Laugier travelled to America in 1836 with the express intention of executing a print of George Washington. He examined various works by Gilbert Stuart, Charles Willson Peale and John Trumbull, and chose Stuart’s replica of the Lansdowne portrait of Washington, then owned by Mr. and Mrs. Hezekiah Beers Pierrepont and now at the Brooklyn Museum, as the basis for the head, although he later advertised that the model was Stuart’s more well-known Athenaeum portrait. Cogniet was then commissioned to execute the painting, which must have been completed by December of that year when Laugier announced he had begun engraving. The same month, portrait painter and publisher, James Herring (1794-1867), announced that he had arranged the commission and solicited subscriptions for a limited print-run. By June 1939, the print was finished and on display at Herring’s Apollo Gallery at 410 Broadway (Commercial Advertiser, December 10, 1836, p. 3, December 31, 1836 and June 25, 1839, p. 3). Writing in the 1850s, Washington’s adopted son, George Washington Parke Custis (1781-1857), remarked that in Cogniet’s painting and Laugier’s engraving, “…the delineation of the limbs is the most perfect extant” (Recollections and Private Memoirs of Washington (Philadelphia, 1861), p. 481; see also George C. Mason, The Life and Works of Gilbert Stuart (New York, 1879), pp. 98-99).

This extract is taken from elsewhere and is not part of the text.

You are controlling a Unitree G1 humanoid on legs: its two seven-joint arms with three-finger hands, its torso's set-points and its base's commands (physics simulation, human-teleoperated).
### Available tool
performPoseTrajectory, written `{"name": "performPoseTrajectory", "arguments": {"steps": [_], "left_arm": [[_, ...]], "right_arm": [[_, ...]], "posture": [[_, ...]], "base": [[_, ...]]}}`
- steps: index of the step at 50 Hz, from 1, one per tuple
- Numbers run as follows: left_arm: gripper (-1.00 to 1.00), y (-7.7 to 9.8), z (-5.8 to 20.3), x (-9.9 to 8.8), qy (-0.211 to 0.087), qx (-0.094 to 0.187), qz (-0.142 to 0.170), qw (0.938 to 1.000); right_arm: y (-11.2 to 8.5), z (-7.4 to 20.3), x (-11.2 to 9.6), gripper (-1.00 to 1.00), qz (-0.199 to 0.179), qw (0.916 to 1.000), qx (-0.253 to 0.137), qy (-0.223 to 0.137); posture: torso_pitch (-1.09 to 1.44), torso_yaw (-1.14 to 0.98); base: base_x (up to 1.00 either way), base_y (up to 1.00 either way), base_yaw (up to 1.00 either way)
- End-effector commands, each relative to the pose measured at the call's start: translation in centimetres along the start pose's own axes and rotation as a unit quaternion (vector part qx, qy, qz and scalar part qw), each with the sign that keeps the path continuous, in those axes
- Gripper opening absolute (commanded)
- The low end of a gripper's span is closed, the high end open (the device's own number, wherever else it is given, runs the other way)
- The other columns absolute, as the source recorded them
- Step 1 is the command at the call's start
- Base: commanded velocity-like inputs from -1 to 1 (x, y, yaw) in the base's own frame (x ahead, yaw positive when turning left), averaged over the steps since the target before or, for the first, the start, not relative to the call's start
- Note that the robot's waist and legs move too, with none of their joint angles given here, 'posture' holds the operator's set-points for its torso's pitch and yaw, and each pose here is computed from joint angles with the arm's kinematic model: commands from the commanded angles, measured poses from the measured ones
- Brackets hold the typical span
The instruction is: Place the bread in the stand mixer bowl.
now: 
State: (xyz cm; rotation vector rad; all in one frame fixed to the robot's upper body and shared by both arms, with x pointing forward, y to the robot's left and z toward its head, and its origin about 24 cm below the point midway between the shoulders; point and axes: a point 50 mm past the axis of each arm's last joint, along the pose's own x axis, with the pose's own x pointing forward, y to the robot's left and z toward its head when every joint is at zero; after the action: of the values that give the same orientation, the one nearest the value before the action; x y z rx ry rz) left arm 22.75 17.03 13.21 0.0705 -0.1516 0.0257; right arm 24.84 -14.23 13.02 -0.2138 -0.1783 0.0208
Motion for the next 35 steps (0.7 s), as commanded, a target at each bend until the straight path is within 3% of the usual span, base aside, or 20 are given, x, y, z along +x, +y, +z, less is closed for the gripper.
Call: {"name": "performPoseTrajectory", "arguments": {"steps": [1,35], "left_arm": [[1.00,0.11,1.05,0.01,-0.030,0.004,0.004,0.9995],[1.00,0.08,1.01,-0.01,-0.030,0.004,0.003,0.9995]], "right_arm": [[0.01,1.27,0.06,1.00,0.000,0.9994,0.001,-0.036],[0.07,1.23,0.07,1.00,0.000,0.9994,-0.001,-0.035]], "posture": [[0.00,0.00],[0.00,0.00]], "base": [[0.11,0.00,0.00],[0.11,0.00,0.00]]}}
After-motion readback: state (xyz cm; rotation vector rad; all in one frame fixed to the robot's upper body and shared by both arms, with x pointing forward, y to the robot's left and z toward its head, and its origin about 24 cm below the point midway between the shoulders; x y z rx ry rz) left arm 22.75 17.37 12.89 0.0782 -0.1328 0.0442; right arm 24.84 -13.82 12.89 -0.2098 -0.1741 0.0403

As recorded in the records of the Frick Art Reference Library, the earliest known owner of this portrait was Thomas W. Strong (1817-1892). Later a prominent publisher, Strong trained as a printer, engraver and lithographer under Robert Henry Elton (1806-1863) in the 1830s (“Death of an Old Publisher, Apoplexy Carries off Thomas W. Strong, Pioneer in American Lithography,” New York Herald, December 31, 1892, p. 10). Elton’s establishments on Nassau Street and Division Street were in close proximity to Chatham Square, where James Herring ran his portrait painting business, and the Apollo Gallery, where the print and possibly this painting were exhibited in 1839. Working in the same industry and geographic area, Strong probably acquired the painting after it was no longer needed by Laugier. After Strong’s death in Newark, New Jersey, the painting became the possession of Mrs. Edith Whitman Soutar (née Stone) (b. 1874), from whom William Macbeth acquired the portrait in November 1931. It was purchased from Macbeth by Frances Payne (Bingham) Bolton (1885-1977), the first woman elected to the US Congress from Ohio. Evident by her acquisition of the portrait offered here, Mrs. Bolton had a particular interest in America’s first President and was instrumental in the government’s purchase of lands across the Potomac from Mount Vernon, thus preserving the vista enjoyed by Washington.